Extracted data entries
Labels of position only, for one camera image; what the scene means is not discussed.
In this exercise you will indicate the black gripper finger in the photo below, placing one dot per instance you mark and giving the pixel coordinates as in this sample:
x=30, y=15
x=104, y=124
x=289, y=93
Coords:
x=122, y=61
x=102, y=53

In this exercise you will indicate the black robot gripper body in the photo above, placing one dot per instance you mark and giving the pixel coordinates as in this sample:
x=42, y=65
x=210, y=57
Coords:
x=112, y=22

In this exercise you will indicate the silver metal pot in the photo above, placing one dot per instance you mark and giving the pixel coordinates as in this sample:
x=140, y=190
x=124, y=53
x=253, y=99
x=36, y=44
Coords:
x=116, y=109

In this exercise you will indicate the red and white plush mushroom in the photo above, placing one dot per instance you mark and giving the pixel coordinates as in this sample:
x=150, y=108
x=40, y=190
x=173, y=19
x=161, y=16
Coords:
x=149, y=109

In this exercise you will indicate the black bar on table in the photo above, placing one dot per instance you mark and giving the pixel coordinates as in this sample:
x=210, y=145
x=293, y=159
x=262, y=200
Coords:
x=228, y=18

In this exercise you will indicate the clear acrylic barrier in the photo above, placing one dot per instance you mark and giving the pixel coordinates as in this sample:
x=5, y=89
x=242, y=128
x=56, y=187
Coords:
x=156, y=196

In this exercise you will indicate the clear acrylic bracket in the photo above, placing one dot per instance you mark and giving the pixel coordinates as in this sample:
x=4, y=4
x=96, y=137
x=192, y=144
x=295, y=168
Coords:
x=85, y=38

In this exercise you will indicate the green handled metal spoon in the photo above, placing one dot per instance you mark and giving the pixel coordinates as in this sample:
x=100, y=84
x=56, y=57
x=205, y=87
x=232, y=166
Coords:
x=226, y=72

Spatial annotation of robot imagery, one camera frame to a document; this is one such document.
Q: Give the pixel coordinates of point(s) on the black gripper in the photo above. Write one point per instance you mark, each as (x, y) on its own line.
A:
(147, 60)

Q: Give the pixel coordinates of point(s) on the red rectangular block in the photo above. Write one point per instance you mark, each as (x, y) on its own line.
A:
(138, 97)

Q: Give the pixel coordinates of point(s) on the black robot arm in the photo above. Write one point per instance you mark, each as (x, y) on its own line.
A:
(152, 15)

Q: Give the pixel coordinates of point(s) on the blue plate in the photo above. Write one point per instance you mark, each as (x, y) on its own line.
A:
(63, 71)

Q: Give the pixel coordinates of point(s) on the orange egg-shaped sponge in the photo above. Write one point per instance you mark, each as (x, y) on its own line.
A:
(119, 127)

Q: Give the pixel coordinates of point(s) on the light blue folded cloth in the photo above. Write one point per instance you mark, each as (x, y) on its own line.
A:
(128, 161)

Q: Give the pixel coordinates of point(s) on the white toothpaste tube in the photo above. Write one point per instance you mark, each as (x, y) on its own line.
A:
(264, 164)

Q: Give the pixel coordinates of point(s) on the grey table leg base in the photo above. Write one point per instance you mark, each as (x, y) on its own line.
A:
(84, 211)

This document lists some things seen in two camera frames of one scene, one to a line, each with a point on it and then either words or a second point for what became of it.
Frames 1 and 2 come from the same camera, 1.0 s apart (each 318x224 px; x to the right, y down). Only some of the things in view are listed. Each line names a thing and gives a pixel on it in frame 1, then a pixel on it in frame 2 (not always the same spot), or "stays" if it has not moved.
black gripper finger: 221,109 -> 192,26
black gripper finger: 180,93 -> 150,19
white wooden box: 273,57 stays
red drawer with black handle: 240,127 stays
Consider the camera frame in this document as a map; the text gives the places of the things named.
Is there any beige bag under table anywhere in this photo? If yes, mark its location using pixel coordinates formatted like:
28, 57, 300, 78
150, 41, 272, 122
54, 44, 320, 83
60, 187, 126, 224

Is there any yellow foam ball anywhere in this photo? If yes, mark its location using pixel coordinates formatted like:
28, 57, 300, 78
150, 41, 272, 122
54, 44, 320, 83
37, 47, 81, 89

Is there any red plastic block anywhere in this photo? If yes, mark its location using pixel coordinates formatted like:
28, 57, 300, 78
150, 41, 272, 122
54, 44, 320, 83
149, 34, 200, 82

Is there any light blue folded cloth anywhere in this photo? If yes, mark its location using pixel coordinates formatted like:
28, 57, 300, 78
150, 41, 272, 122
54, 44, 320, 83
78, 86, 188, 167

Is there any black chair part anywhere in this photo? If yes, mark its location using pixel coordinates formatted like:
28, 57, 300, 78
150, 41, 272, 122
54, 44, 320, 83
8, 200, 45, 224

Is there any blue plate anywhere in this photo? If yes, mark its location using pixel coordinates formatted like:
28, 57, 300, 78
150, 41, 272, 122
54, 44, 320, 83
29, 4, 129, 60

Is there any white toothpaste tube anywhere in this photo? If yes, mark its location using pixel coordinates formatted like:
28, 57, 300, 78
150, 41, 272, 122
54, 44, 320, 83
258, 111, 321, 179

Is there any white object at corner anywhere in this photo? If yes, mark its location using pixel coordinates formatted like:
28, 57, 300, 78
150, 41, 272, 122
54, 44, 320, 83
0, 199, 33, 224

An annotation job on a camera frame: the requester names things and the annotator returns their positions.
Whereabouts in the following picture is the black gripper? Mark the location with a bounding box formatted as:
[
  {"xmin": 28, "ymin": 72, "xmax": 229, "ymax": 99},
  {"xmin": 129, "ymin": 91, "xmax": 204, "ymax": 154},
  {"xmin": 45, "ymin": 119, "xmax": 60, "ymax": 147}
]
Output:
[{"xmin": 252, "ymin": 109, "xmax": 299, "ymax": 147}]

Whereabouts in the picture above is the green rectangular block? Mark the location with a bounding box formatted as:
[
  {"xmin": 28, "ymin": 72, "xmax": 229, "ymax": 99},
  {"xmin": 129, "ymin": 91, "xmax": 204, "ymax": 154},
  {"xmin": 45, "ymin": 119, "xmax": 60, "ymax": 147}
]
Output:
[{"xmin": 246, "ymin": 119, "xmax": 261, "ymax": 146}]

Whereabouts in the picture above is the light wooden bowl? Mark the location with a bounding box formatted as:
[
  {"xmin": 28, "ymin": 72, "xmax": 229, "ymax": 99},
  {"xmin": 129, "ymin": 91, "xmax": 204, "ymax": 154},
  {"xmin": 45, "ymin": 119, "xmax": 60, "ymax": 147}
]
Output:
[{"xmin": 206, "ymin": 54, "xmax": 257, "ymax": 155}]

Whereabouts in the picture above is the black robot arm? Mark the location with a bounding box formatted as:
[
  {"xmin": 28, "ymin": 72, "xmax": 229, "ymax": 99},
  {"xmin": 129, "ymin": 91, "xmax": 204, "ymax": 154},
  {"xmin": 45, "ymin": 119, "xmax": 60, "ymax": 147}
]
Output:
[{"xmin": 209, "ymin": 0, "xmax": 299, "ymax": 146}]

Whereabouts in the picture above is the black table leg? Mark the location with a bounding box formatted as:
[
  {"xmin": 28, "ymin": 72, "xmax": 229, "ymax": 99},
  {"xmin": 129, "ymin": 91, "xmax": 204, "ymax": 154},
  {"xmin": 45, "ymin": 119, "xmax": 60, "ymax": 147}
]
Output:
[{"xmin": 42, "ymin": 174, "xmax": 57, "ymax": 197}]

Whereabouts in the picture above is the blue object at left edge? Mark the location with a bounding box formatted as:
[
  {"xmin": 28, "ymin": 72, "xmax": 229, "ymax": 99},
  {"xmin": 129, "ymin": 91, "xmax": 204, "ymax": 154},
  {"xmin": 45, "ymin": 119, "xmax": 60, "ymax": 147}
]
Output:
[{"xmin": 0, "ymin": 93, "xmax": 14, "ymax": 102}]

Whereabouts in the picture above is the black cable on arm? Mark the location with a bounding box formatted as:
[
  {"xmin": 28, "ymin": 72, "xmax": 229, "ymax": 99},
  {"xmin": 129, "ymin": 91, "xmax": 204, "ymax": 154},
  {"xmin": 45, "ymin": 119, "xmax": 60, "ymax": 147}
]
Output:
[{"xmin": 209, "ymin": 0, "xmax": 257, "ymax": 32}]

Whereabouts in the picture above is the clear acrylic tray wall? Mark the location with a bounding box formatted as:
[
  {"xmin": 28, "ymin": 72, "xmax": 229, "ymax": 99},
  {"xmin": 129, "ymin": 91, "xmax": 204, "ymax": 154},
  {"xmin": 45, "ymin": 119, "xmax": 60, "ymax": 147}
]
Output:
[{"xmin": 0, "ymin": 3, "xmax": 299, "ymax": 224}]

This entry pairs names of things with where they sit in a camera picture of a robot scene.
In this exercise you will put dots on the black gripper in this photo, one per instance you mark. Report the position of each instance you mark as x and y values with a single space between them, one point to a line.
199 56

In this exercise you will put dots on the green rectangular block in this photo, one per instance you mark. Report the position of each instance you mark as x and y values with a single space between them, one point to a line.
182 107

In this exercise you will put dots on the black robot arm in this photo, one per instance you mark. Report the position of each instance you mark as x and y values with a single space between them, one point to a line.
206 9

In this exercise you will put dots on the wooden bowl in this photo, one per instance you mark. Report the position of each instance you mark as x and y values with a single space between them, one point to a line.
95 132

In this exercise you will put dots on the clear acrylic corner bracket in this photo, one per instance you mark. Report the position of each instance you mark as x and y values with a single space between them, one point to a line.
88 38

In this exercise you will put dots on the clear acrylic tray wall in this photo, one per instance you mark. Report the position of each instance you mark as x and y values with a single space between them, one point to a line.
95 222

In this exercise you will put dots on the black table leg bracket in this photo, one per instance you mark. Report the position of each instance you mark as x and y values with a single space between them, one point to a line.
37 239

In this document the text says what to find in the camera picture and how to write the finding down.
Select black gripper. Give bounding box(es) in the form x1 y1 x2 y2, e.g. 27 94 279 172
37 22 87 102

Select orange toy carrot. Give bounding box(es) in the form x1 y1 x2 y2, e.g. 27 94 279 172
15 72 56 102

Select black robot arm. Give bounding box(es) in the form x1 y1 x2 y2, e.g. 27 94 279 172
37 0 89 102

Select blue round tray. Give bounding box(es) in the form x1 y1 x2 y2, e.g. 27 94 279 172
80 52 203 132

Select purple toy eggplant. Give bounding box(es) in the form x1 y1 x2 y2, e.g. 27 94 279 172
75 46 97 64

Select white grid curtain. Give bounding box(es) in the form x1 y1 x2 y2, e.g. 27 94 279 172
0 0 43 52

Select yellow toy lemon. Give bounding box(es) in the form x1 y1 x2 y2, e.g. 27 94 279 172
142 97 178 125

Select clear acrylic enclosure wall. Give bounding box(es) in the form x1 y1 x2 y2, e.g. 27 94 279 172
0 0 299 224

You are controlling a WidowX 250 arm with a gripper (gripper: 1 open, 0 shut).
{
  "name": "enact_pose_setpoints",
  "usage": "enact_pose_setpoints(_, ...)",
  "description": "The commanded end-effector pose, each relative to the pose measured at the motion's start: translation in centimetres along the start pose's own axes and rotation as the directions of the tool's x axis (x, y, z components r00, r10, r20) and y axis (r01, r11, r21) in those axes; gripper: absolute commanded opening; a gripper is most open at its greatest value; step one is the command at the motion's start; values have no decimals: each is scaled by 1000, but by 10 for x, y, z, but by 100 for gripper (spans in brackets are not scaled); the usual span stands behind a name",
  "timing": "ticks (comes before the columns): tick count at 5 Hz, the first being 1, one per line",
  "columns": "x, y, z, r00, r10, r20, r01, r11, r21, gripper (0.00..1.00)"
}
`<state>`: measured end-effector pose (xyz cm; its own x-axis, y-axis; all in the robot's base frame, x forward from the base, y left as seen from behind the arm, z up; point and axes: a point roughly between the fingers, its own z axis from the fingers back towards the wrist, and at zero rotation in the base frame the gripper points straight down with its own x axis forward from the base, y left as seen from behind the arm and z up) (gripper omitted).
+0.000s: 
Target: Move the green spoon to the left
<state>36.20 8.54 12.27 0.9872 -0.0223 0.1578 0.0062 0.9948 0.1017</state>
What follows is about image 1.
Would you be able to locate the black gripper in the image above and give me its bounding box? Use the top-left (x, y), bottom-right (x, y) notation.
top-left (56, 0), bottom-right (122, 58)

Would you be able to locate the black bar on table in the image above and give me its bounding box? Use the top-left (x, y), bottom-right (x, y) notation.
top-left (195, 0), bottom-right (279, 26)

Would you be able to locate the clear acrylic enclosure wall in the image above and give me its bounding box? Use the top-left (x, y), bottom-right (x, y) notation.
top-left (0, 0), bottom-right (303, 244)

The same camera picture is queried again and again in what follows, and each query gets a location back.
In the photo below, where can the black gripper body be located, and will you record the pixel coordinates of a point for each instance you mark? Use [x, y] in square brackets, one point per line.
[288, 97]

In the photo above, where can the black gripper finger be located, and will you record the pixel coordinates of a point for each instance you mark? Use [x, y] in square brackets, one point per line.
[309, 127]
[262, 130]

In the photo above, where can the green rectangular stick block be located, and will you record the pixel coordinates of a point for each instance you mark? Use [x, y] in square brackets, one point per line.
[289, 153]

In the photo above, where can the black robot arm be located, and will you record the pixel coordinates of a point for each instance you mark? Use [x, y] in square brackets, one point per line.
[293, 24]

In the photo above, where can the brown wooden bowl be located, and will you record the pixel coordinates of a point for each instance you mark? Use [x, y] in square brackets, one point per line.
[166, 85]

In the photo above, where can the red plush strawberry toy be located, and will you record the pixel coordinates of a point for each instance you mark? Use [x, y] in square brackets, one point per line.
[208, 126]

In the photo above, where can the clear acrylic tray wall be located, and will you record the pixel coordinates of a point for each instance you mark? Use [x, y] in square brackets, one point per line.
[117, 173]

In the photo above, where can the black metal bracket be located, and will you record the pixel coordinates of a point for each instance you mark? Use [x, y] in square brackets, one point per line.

__Goal of the exercise__: In the entries above, copy each line that contains the string "text".

__Solution to the problem__:
Consider the camera frame in this document as a map; the text gives the places of the things named.
In this document the text says what to find in the camera picture and how to write the finding down.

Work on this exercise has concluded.